Grève de la faim des agents de l’ex-Sotrac : « l’Etat nous paye ou il vient ramasser nos corps »



Grève de la faim des agents de l’ex-Sotrac : « l’Etat nous paye ou il vient ramasser nos corps »
Les agents de la défunte Société de Transport du Cap Vert (Sotrac) sont encore en grève de la faim. Ils ont accaparé depuis dimanche dernier la salle de prière du terminus des bus Dakar Dem Dikk (Ddd) de ''Liberté 5'' pour réclamer plus de dix milliards de francs à l'Etat.

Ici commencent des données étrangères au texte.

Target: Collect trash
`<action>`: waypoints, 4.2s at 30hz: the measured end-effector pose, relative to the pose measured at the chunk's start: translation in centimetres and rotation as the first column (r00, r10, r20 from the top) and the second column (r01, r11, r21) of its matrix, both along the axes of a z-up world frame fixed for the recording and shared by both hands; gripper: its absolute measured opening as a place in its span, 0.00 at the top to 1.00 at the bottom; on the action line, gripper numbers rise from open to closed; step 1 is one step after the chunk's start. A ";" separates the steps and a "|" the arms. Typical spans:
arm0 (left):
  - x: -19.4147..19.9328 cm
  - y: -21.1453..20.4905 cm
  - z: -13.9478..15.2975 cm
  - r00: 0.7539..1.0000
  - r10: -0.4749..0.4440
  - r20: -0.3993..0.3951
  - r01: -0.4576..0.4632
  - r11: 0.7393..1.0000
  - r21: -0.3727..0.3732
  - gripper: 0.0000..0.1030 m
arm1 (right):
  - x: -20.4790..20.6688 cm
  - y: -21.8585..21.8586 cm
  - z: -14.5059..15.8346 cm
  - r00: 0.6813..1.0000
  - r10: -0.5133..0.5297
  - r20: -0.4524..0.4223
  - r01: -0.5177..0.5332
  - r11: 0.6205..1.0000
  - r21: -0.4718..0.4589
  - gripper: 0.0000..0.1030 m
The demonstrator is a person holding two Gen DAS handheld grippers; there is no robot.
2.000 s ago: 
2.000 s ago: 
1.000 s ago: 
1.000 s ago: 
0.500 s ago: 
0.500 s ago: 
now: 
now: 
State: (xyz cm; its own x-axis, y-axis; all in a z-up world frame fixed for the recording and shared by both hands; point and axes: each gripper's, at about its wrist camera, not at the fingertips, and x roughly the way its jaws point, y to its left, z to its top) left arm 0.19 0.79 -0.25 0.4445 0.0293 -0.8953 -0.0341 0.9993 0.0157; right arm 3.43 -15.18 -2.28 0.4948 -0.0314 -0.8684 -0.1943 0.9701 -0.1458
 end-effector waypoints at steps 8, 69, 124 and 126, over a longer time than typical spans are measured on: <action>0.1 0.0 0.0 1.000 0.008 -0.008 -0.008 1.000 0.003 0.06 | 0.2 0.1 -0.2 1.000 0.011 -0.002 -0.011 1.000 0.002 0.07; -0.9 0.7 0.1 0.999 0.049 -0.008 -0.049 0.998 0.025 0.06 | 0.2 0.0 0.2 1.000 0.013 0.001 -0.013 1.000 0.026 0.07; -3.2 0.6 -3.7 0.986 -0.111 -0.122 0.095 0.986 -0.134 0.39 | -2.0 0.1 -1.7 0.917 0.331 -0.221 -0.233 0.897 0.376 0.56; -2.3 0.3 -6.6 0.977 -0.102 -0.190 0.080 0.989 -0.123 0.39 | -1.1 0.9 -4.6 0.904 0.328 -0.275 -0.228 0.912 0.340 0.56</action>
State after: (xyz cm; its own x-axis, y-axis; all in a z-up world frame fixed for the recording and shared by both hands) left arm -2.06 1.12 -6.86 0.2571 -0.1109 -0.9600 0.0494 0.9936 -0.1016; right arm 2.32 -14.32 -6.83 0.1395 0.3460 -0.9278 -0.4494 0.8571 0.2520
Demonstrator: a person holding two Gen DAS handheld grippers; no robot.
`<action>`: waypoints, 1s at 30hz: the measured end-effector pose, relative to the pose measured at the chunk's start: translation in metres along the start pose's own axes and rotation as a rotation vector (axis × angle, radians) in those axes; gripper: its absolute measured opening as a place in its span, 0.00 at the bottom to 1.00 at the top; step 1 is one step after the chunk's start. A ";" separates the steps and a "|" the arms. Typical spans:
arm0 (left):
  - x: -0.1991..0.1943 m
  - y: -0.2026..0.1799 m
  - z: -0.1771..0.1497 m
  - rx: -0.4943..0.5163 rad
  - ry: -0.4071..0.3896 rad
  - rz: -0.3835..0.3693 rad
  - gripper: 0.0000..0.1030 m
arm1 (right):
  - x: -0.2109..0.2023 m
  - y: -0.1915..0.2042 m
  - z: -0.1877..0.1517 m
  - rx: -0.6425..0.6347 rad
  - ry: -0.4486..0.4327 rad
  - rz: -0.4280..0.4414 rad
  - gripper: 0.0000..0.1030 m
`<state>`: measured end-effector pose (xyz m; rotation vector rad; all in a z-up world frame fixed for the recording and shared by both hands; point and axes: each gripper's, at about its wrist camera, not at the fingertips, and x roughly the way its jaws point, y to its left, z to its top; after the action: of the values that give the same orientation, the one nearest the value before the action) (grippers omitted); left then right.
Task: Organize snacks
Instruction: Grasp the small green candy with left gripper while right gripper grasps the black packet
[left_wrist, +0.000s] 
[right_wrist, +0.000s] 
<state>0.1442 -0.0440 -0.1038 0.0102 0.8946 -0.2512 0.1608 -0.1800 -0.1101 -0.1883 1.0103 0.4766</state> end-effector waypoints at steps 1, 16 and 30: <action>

Source : Africanglobalnews

Depuis dimanche, les travailleurs de (Ddd) du terminus de ''Liberté 5'' sont privés de leur lieu de prière. La pièce en question sert à autre chose. « Collectif des agents de l'Ex Sotrac, mobilisation imminente pour d'autres jalons. Trop de souffrance ça suffit… Halte au dilatoire, 9 ans sans liquidation, c'est trop ». Ces quelques phases affichées sur les murs de la pièce donnent une idée vague de ce qui se passe à l'intérieur. Dehors, des grévistes qui ne pouvaient avoir de place dans la pièce nous reçoivent et négocient pour nous un entretien. L'accord est donné de l'intérieur, mais l'intéressé ne veut pas trop parler parce qu'il est fatigué. Dans la salle d'environ 16m2, une vingtaine d'hommes sont étalés sur des nattes à même le sol. Une radio distille quelques airs de Mbalax (musique sénégalaise). Talibouya Ouattara, notre interlocuteur, se relève péniblement et s'adosse au mur. Il était receveur à l'ex Sotrac et depuis que la société a fermé, il dit vivre de petits boulots. Il déclare que les travailleurs sont prêts à mourir s'il le faut. « La société comptait 2196 agents lorsqu'elle a fermé ses portes. Plus de cinq cents d'entre nous ont perdu la vie, environ mille ont divorcés d'avec leurs épouses et beaucoup d'autres sont devenus dépressifs, tout cela à cause des conditions inhumaines qu'ils vivaient », énumère-t-il, le regard hagard, en ajoutant que les survivants sont tous à bout de souffle. « L'Etat nous paye nos droits ou il viendra ramasser nos cadavres » assure t-il. « Depuis dix ans nous menons ce combat mais cette fois-ci, nous irons jusqu'à la mort » poursuit-il en expliquant que tous ses camarades sont unanimes sur ce point. « Nous avons pour toute nourriture, quelques bouteilles d'eau, depuis que nous avons commencé ».
Joint au téléphone mercredi, au lendemain de notre visite aux grévistes, Babacar Ndir, leur porte-parole, confirme l'évacuation de deux d'entre eux à l'hôpital. Il ajoute qu'ils ont été immédiatement remplacés par deux autres volontaires. « Nous sommes dans une mosquée et si quelqu'un y meurt, nous prierons pour lui, nous irons l'inhumer et nous reviendrons poursuivre le mouvement », a confié M. Ndir. Il soutient que tant qu'il n'y aura pas de début de satisfaction de leurs revendications, la grève de la faim ne sera pas suspendue.
Ces travailleurs attendent toujours de l'Etat 81 mois de différentiel de salaire non perçu. Ils disent avoir fait dix neuf mois de service minimum sans salaire avant la faillite de la Sotrac. Pour tous ces dus, ils réclament plus de dix milliards à l'Etat, en plus de cette somme, ils exigent des dommages et intérêts qu'ils veulent négocier avec l'autorité.